1911 Encyclopædia Britannica/Huygens, Christiaan
HUYGENS, CHRISTIAAN (1629–1695), Dutch mathematician, mechanician, astronomer and physicist, was born at the Hague on the 14th of April 1629. He was the second son of Sir Constantijn Huygens. From his father he received the rudiments of his education, which was continued at Leiden under A. Vinnius and F. van Schooten, and completed in the juridical school of Breda. His mathematical bent, however, soon diverted him from legal studies, and the perusal of some of his earliest theorems enabled Descartes to predict his future greatness. In 1649 he accompanied the mission of Henry, count of Nassau, to Denmark, and in 1651 entered the lists of science as an assailant of the unsound system of quadratures adopted by Gregory of St Vincent. This first essay (Exetasis quadraturae circuli, Leiden, 1651) was quickly succeeded by his Theoremata de quadratura hyperboles, ellipsis, et circuli; while, in a treatise entitled De circuli magnitudine inventa, he made, three years later, the closest approximation so far obtained to the ratio of the circumference to the diameter of a circle.
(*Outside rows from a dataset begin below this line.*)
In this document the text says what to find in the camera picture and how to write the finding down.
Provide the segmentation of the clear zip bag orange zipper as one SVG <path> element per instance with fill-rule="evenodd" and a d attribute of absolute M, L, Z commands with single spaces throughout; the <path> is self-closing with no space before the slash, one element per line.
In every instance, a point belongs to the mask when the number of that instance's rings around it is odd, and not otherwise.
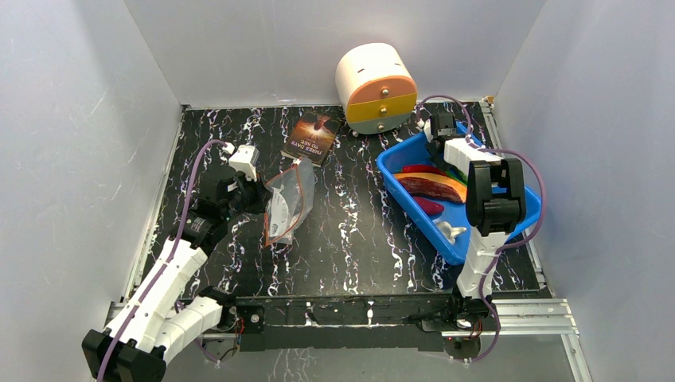
<path fill-rule="evenodd" d="M 266 246 L 292 244 L 295 230 L 313 208 L 314 185 L 314 166 L 308 158 L 295 159 L 267 182 L 271 199 L 264 214 Z"/>

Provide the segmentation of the green toy pepper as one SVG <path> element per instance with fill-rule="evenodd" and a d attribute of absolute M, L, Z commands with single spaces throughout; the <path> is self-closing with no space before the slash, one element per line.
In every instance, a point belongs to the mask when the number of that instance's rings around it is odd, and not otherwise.
<path fill-rule="evenodd" d="M 450 177 L 450 178 L 452 178 L 452 179 L 456 180 L 457 182 L 460 182 L 464 185 L 466 185 L 467 182 L 468 182 L 467 176 L 461 170 L 458 170 L 455 167 L 452 167 L 452 166 L 448 167 L 444 170 L 444 172 L 448 177 Z"/>

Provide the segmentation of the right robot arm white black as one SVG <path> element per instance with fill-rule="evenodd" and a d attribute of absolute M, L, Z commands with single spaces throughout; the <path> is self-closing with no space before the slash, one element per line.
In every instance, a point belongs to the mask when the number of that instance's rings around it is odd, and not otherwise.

Another class of subjects was now to engage his attention. The improvement of the telescope was justly regarded as a sine qua non for the advancement of astronomical knowledge. But the difficulties interposed by spherical and chromatic aberration had arrested progress in that direction until, in 1655, Huygens, working with his brother Constantijn, hit upon a new method of grinding and polishing lenses. The immediate results of the clearer definition obtained were the detection of a satellite to Saturn (the sixth in order of distance from its primary), and the resolution into their true form of the abnormal appendages to that planet. Each discovery in turn was, according to the prevailing custom, announced to the learned world under the veil of an anagram—removed, in the case of the first, by the publication, early in 1656, of the little tract De Saturni luna observatio nova; but retained, as regards the second, until 1659, when in the Systema Saturnium the varying appearances of the so-called “triple planet” were clearly explained as the phases of a ring inclined at an angle of 28° to the ecliptic. Huygens was also in 1656 the first effective observer of the Orion nebula; he delineated the bright region still known by his name, and detected the multiple character of its nuclear star. His application of the pendulum to regulate the movement of clocks sprang from his experience of the need for an exact measure of time in observing the heavens. The invention dates from 1656; on the 16th of June 1657 Huygens presented his first “pendulum-clock” to the states-general; and the Horologium, containing a description of the requisite mechanism, was published in 1658.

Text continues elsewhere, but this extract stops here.